We have long since slid into a special American vintage of fascism, which thrives precisely because of a national refusal to acknowledge and confront our new reality. So long as there are still midterm elections on the horizon, and money to be raised for TV ads, it seems that we’re not actually in the midst of any emergency.
How else to explain Democratic lawmakers continue to bombard me with emails begging me for cash to fight Donald Trump, then a dozen of them — including that tough-talking ultra-patriot Elissa Slotkin and the anti-Sinema, Ruben Gallego — can go and vote for a crypto law that enables the president to accept unlimited bribes from the worst people in the world.
Much of the party probably needs to be razed to the ground, and I’m working on ways to support primary challengers in the weeks and months to come. Tonight, I’ve got a look at a policy fight that could mean life or death for millions of people around the world.
Note: A new study revealed that right-wing influencers dominate the online media space, and unfortunately, Democratic donors have decided to respond by pouring their money into ineffectual, unlikeable liberal “influencers” who have toe the party line and have no reach with the young people who determined the 2024 election.
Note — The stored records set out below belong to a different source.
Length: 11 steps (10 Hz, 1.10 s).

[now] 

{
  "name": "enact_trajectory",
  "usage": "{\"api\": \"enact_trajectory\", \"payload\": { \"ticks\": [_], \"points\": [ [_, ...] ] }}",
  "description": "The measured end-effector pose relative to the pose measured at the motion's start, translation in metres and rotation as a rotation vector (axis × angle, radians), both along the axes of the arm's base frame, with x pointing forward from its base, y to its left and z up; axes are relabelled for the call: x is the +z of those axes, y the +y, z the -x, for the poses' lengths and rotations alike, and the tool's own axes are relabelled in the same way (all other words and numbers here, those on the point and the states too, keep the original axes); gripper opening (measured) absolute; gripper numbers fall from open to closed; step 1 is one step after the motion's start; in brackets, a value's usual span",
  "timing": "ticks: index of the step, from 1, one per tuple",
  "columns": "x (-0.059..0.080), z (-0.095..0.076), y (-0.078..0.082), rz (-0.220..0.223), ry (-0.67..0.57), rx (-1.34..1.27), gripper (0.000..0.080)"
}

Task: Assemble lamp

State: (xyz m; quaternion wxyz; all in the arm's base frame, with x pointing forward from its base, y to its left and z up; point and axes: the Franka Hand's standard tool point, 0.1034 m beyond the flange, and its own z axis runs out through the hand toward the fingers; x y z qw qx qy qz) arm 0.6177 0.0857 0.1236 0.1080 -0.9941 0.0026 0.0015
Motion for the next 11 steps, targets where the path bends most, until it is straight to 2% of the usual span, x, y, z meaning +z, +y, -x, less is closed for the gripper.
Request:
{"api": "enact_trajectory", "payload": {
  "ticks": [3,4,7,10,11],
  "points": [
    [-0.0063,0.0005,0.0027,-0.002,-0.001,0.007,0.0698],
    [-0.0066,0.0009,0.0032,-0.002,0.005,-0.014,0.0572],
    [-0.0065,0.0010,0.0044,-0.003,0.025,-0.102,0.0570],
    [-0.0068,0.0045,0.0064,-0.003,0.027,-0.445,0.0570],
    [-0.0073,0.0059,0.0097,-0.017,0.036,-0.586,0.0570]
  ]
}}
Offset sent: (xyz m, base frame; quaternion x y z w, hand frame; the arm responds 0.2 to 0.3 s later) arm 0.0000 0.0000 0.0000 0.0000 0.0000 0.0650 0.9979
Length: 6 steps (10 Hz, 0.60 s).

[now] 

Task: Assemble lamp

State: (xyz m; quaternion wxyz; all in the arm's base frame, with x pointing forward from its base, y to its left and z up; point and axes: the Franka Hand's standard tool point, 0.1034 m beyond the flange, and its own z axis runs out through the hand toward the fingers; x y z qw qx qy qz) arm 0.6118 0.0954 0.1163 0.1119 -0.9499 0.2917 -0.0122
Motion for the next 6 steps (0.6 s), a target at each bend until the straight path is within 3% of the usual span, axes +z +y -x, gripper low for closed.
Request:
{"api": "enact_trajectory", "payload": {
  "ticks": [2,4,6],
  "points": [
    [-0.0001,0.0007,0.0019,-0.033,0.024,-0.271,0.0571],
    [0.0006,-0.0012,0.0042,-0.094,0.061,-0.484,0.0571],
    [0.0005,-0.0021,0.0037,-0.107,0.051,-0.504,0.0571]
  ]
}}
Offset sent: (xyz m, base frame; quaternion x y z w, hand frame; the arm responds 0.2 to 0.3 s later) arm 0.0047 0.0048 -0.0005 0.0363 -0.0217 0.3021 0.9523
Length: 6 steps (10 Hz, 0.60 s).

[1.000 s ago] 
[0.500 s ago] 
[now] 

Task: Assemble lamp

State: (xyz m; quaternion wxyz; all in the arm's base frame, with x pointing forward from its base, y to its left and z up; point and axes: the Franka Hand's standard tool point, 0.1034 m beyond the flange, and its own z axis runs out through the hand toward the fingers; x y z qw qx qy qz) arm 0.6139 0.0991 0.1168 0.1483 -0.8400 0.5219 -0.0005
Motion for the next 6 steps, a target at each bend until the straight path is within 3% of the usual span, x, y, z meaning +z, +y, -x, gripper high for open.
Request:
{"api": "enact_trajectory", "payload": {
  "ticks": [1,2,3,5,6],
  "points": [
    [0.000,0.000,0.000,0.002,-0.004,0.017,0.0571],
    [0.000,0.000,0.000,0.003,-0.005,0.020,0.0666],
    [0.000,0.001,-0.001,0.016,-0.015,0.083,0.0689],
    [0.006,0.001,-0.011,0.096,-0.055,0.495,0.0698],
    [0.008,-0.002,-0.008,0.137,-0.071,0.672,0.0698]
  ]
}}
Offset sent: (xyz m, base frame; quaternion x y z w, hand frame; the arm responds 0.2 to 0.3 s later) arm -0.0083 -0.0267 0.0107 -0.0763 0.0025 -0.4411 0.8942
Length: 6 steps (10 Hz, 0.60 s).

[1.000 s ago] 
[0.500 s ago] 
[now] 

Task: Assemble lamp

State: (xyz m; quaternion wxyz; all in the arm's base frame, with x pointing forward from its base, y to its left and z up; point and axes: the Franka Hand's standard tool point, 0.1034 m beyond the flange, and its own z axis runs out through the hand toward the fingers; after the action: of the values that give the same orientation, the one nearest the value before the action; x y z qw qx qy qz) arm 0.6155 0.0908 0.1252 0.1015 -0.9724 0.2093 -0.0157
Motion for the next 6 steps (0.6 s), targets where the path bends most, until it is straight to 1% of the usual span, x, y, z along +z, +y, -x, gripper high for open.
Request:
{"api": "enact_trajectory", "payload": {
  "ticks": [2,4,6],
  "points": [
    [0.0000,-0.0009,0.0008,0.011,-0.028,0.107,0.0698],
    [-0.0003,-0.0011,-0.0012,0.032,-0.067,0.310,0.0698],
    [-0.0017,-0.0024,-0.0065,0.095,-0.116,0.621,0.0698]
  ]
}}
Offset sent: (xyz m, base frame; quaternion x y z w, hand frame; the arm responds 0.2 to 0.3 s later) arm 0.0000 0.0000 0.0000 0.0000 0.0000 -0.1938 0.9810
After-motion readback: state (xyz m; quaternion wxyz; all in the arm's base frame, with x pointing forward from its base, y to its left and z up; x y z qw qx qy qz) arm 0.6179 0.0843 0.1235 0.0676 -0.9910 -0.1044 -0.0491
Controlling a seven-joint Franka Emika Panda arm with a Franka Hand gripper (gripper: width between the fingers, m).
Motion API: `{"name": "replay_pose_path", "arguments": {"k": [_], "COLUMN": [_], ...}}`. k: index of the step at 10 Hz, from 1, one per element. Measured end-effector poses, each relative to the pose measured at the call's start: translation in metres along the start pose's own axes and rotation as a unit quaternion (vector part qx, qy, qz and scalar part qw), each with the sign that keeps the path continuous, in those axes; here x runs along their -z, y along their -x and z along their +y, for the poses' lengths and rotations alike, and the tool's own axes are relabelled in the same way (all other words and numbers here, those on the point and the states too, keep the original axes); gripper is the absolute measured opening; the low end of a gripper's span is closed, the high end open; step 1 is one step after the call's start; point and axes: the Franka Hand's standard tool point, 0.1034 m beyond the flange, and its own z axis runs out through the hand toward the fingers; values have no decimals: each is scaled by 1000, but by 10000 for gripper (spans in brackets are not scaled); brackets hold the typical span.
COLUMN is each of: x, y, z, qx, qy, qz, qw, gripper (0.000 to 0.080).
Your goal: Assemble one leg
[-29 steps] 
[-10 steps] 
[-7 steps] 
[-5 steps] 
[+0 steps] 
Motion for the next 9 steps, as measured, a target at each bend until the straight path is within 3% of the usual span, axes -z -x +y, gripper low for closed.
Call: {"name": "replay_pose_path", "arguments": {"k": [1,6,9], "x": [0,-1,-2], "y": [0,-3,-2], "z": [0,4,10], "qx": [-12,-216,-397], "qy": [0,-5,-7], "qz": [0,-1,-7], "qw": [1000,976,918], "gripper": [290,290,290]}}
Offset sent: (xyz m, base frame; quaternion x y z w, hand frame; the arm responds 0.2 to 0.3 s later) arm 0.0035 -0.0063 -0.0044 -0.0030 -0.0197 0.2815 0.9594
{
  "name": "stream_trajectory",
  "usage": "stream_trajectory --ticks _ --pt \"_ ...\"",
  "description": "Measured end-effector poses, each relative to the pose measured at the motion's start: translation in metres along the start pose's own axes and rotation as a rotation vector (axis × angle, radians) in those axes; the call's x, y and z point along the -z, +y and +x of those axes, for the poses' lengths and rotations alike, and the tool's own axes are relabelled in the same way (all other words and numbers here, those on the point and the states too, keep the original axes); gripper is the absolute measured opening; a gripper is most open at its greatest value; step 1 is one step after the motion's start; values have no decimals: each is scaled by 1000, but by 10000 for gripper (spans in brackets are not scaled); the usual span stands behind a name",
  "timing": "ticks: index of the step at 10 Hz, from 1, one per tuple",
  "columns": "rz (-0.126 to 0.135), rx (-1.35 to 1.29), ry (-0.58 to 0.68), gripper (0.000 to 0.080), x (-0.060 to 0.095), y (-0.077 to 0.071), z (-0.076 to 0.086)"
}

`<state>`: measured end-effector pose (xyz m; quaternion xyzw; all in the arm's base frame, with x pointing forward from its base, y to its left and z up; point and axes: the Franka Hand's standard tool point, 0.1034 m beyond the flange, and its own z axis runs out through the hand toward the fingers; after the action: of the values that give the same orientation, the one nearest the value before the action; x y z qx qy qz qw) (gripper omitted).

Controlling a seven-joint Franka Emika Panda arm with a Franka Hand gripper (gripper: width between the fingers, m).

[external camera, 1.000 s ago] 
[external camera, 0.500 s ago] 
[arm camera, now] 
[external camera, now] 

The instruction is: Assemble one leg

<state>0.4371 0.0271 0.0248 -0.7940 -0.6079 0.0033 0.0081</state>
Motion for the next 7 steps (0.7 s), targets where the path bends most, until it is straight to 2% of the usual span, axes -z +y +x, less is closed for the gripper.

They’ll never realize this, because consultants are incentivized to ignore it, but electoral politics is the opposite of what wins people over. We must build an alternative progressive media network that focuses on policy, yes, but also actual people’s lives and interests. That’s the goal at Progress Report, where we’ll soon be launching live videos about entertainment and sports in addition to politics. You can help keep Progress Report afloat and build this network for just $5 a month — every subscription helps!
Scientists can cure diseases or the rich can get tax cuts. But not both.
Jack Somers wanted to be a leader, and with his fraternity suspended from campus, the prospect of personal growth and service advertised on a recruitment flyer made officer training school seemed like the best option available. He looked the part, so much so that the Marines made him the focal point of a major public recruitment campaign, and he was conscientious and brave enough to quickly rise to the rank of captain.
Then an insurgent grenade cleared a wall and exploded at his feet while he was on patrol in Kunduz, a city in northern Afghanistan. The traumatic brain injury from the blast turned into epilepsy, forcing Jack into early medical retirement in 2012. Even as he continues to struggle with the disorienting and sometimes violent seizures central to the brain disorder, Jack is stepping into a new kind of leadership role, with stakes that go beyond any mission he’s experienced before.
Jack has testified against the Trump administration’s devastating medical research cuts, which began with freezes to existing grants and now could explode with the reconciliation bill’s proposed 40% reduction to the National Institute of Health’s research budget.
The GOP continuing resolution, passed thanks to Chuck Schumer in March, already contained a 57% cut to the Congressionally Directed Medical Research Programs, which fund research into health issues predominant among veterans. In the past, that has included traumatic brain injury-induced epilepsy, which is often hard to diagnose and is rarely relieved by currently available treatments.
“I think I had about 50 different treatment plans, probably 15 total anti-seizure medications,” Somers told me. “When you add up how many different treatment plans people have with how long it actually takes to determine if that treatment plan is better or worse, the years just add up. Those three-to-six month increments, before you know it, you're five, seven, ten years down the road still having seizures and not having a clue what direction you're supposed to go.”
There are approximately 80 million people worldwide who suffer with some kind of epilepsy, and about a third of them have seizures that cannot be curtailed by existing medications and treatments. Hope for a cure has recently emerged, but right now it’s hanging by a thread in a lab on the campus of the University of Wisconsin, Madison.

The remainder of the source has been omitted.